O governante falava na comissão de inquérito à Caixa, onde está a ser ouvido, e voltou a falar no desvio no plano de negócios do banco que já havia sinalizado no começo do mês em audição na comissão parlamentar de Orçamento, Finanças e Modernização Administrativa.

O ministro frisou que plano de reestruturação que foi apresentado em 2013 na Caixa, "em resultado da operação de capitalização, assentou no compromisso de melhoria de um conjunto de rácios e performance".

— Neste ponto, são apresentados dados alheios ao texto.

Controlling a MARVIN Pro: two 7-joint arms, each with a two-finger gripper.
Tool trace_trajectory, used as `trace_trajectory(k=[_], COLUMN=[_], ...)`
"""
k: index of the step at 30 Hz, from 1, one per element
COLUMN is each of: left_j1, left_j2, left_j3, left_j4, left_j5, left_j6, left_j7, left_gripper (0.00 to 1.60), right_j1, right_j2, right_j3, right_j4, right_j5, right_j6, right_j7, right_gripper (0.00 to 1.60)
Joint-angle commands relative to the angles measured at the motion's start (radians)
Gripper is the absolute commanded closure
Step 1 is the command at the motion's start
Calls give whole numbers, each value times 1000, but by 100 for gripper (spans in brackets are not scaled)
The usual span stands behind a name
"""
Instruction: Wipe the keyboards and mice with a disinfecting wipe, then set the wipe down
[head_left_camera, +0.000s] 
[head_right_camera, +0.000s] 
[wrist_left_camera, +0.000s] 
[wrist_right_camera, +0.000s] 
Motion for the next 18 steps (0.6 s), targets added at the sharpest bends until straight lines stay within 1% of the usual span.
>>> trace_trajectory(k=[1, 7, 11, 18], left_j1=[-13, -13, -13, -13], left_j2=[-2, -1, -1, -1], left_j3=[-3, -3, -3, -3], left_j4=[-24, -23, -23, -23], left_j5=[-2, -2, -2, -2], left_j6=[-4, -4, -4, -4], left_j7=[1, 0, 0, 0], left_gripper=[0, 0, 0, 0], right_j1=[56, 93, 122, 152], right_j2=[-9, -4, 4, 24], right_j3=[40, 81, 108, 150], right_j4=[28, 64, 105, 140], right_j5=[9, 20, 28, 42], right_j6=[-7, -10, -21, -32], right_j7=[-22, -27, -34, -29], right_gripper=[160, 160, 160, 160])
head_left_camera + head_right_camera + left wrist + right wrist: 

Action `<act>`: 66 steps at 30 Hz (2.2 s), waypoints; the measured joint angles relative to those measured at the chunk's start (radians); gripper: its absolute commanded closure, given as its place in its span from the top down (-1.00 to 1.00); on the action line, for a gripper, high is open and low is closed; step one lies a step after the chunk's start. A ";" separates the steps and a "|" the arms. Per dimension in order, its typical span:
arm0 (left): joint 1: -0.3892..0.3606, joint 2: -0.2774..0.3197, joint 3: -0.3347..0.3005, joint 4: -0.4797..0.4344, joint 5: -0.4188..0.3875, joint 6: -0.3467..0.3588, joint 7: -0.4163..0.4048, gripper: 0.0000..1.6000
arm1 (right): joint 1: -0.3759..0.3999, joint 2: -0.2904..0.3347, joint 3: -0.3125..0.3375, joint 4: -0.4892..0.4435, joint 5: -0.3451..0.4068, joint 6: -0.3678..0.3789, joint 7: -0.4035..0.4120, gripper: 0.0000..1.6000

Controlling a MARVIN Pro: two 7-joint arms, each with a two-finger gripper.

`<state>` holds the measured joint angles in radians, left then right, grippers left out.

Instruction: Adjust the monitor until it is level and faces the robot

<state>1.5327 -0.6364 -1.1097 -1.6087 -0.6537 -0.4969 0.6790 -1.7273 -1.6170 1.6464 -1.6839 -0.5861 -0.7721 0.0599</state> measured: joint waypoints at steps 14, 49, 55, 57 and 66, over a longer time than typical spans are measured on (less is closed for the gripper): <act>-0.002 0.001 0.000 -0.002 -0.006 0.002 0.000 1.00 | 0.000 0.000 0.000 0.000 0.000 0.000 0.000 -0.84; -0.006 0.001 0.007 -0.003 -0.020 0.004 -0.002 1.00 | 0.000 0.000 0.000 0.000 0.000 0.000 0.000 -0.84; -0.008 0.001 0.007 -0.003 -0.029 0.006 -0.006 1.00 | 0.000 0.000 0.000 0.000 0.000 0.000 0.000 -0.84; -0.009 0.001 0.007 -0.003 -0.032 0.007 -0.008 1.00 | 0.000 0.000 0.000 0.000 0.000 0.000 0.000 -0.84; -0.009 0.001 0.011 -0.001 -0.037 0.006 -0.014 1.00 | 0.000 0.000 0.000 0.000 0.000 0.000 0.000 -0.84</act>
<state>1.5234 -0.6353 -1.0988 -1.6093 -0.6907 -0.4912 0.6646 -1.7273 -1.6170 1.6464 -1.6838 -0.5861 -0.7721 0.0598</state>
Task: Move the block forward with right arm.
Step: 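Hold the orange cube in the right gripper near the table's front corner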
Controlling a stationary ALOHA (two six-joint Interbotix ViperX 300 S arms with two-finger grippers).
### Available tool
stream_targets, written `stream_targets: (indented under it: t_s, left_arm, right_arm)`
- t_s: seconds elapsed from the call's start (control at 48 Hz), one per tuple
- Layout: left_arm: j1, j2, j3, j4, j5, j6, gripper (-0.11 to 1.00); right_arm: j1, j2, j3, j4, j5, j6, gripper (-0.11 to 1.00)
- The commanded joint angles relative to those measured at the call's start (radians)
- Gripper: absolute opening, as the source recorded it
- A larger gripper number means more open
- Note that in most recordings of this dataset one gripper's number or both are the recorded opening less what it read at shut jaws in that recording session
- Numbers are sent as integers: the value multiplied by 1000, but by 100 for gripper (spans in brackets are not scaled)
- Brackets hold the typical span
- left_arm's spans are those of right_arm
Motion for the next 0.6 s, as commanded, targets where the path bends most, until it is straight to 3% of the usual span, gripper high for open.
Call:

Não obstante, e "apesar do esforço realizado ao longo deste tempo, com melhoramento de alguns indicadores de atividade", o facto é que "desde o início do plano de reestruturação, o desvio da evolução realizada frente ao plano definido tem vindo a ser significativo", continuou.

De todo o modo, o titular da pasta das Finanças do Governo do PS vincou que o executivo "não alimentará incertezas e ruído" sobre o banco público, algo que diz existir "nos últimos tempos".

"É importante transmitirmos, e todos os presentes nesta sala têm responsabilidade nisso, uma mensagem de tranquilidade e de confiança", advogou o governante.

Mário Centeno está a ser ouvido no parlamento e encerra o primeiro lote de audições na comissão de inquérito: na quarta-feira foi ouvido o ainda presidente da CGD, José de Matos e na quinta-feira os deputados escutaram as palavras do governador do Banco de Portugal, Carlos Costa.

A comissão de inquérito à Caixa, imposta potestativamente por PSD e CDS-PP, tomou posse a 05 de julho na Assembleia da República, e é presidida pelo deputado do PSD José Matos Correia.

A comissão debruça-se, por exemplo, sobre a gestão do banco público desde o ano 2000 e aborda ainda o processo de recapitalização da Caixa Geral de Depósitos, atualmente em negociação com Bruxelas.

Os trabalhos dos parlamentares são agora interrompidos para férias e a comissão de inquérito retoma a sua atividade no começo de setembro.